Ji Joon mengindahkan ucapan sinis Hana, “Kapan dia mencariku? Dimana?” tanya Ji Joon tak sabaran.


“Baru saja, dia sepertinya baru dari kelas kita dan tidak sengaja bertemu di koridor.”


Ji Joon baru saja menaikan tubuhnya untuk beranjak setelah sebelumnya mengucapkan terimakasih pada Shin Ji, saat suara Hana menahannya. “Tunggu, ada yang lebih penting dari kekasihmu itu.”


Kening Ji Joon berkerut sekali lagi, setengah jengkel juga penasaran. Hana dalam mode menyebalkan seperti ini menguras kesabarannya. “Katakan.”


Hana memberikan jeda yang kentara. Membiarkan tubuhnya sedikit merosot di kursi penonton dengan kedua tangan terlipat di dada, pandangannya menatap lurus lapangan bisbol yang mulai menghijau.


“Yah, Kwon Hana!” seru Ji Joon, suaranya sedikit naik karena kekesalannya pada gadis itu. “Apa yang ingin kau katakan sebenarnya?

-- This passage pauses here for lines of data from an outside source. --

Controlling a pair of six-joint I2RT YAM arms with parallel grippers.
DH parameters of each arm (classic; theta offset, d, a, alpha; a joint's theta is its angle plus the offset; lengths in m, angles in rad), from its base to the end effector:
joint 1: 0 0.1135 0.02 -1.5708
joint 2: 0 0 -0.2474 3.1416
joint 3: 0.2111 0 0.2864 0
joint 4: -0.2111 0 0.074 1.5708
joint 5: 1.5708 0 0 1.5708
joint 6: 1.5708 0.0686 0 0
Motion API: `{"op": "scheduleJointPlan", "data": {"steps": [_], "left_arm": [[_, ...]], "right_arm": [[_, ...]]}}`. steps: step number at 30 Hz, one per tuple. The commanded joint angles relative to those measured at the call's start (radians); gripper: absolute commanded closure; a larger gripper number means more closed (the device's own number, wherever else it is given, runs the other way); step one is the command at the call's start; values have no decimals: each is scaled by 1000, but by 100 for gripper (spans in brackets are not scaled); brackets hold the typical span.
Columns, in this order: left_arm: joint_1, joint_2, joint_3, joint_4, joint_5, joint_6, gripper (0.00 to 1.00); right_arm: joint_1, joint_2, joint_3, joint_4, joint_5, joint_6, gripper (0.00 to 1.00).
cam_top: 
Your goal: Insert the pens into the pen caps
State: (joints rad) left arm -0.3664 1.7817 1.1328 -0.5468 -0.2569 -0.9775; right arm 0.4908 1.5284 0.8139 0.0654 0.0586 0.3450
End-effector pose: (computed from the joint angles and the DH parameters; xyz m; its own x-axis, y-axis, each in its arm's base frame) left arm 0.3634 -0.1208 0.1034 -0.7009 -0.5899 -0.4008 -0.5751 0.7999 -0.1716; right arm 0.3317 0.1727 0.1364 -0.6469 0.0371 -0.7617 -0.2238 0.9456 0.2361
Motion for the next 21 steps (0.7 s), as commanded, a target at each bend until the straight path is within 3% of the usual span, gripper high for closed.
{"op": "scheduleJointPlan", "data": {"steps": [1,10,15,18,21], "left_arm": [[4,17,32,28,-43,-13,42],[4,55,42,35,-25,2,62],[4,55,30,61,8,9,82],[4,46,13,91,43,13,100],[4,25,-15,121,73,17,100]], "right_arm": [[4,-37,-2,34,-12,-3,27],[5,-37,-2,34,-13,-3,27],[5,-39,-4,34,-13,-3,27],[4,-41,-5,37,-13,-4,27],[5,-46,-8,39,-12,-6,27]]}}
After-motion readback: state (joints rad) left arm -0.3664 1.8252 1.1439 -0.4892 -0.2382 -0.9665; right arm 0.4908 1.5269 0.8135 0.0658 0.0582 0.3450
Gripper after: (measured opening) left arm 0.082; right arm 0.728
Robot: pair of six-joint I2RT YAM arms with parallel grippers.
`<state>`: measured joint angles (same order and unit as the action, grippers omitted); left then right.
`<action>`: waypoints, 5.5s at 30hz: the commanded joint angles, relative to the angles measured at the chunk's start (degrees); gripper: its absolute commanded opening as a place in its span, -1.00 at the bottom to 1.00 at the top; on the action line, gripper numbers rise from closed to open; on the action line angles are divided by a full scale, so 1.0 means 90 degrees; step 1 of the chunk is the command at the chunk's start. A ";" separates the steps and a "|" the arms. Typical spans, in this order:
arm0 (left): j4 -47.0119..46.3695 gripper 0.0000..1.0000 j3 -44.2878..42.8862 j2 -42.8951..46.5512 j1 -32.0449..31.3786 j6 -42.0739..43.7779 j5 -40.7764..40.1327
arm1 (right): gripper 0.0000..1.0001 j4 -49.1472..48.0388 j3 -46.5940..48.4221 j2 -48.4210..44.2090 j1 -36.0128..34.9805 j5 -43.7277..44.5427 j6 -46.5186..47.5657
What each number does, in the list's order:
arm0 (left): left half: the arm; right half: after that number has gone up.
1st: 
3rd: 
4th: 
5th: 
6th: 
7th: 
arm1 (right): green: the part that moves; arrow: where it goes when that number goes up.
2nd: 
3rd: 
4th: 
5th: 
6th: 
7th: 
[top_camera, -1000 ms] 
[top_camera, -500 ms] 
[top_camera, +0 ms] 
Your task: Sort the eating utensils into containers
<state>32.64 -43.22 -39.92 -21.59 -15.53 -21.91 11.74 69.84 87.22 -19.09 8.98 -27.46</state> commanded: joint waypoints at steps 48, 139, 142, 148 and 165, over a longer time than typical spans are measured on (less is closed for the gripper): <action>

Kau menemuiku tidak untuk meminta maaf, kan?”


“Jangan mimpi.”


Hanya sepersekian menit setelah Hana menjawab dengan nada yang menyebalkan, tangan Ji Joon melayang ringan menampar kepala belakang Hana, cukup keras namun tidak akan sampai membuat gadis itu masuk rumah sakit karena gegar otak. Hana mengaduh sekeras layangan tangan yang Ji Joon berikan. Tubuhnya ia putar agar berhadapan dengan Ji Joon lalu melayangkan sebuah cubitan di paha terbuka gadis itu yang pastinya akan meninggalkan bekas minimal selama tiga hari, seringnya lebih.


Dan selanjutnya keributan yang tak terelakan terjadi, serangan fisik dan makian dilontarkan Ji Joon dan Hana. Mengabaikan Shin Ji yang sekali lagi hanya mampu menjadi penonton.


Hana membenarkan posisi duduknya, juga pakaian dan rambutnya dari sisa pertengkarannya dengan Ji Joon. “Shin Ji Joon, kau membuat rambutku kusut!” pekik Hana heboh.


“Kau pikir bagaimana denganku? Dasar.”


Shin Ji yang sedari tadi diam mengulurkan tangan untuk membantu Ji Joon merapihkan rambutnya. “Terimakasih Shin Ji, kau yang terbaik.” Shin Ji hanya tersenyum mendengar ucapan Ji Joon juga decakan Hana setelahnya, ia masih tidak percaya dengan apa yang baru saja dilihatnya. Pertengkaran sungguhan yang baru pertama kali ia lihat, dengan pukulan dan makian bisa membuat dua orang menjadi akur kembali setelah beberapa hari saling menghindar dan tidak bicara.


Tahu begitu kupukul saja dua-duanya sejak kemarin, jadi aku tidak perlu repot memikirkan cara mendamaikan mereka!—inner Shin Ji menggerutu kesal, masih dengan ketidak percayaannya. Ya, Shin Ji beberapa kali mencoba membujuk keduanya secara terpisah dan hasilnya gagal.


Hana mengambil sebuah cermin kecil dari sakunya, memeriksa bahwa Ji Joon tidak mencakar dan meninggalkan bekas di wajahnya. Kadang Ji Joon bisa seperti kucing betina kalau sudah terlibat pertengkaran dengannya. Hana menolehkan wajahnya ke belakang. “Ki Seob mencarimu.” ucapnya tiba-tiba.


Ji Joon merengut jengkel, “Kenapa kau tidak bilang dari tadi.” sentaknya diiringi sebuah desisan keras, tangannya sama sibuknya dengan Hana.


Hana kembali menatap ke depan, “Kau pikir aku akan mengatakannya padamu begitu saja?” Hana menaikan bahunya acuh, bersamaan dengan langkah gusar Ji Joon yang meninggalkan mereka.


Hana melirik dari sudut matanya bagaimana Ji Joon berlari secepat yang gadis itu bisa, membuatannya tergelak mengingat Ji Joon sangat benci berlari setiap kali pelajaran olahraga mengharuskan mereka mencatat jarak larian di jalur lari.


“Kenapa kau selalu saja sengaja membuat marah Ji Joon?” Shin Ji buka suara. Cukup heran dengan hubungan kedua temannya yang terlihat seperti kucing dan tikus, terlebih Hana yang selalu bisa membuat Ji Joon lepas kendali.


“Dia saja yang mudah marah,” jawabnya acuh. “Kelak wajahnya akan keriput lebih dulu dibanding kita berdua.” Hana tergelak sendiri mendengar ucapannya, sementara Shin Ji merasa tak yakin apakah ia harus tertawa atau tidak mendengar jawaban Hana yang terdengar tidak nyambung.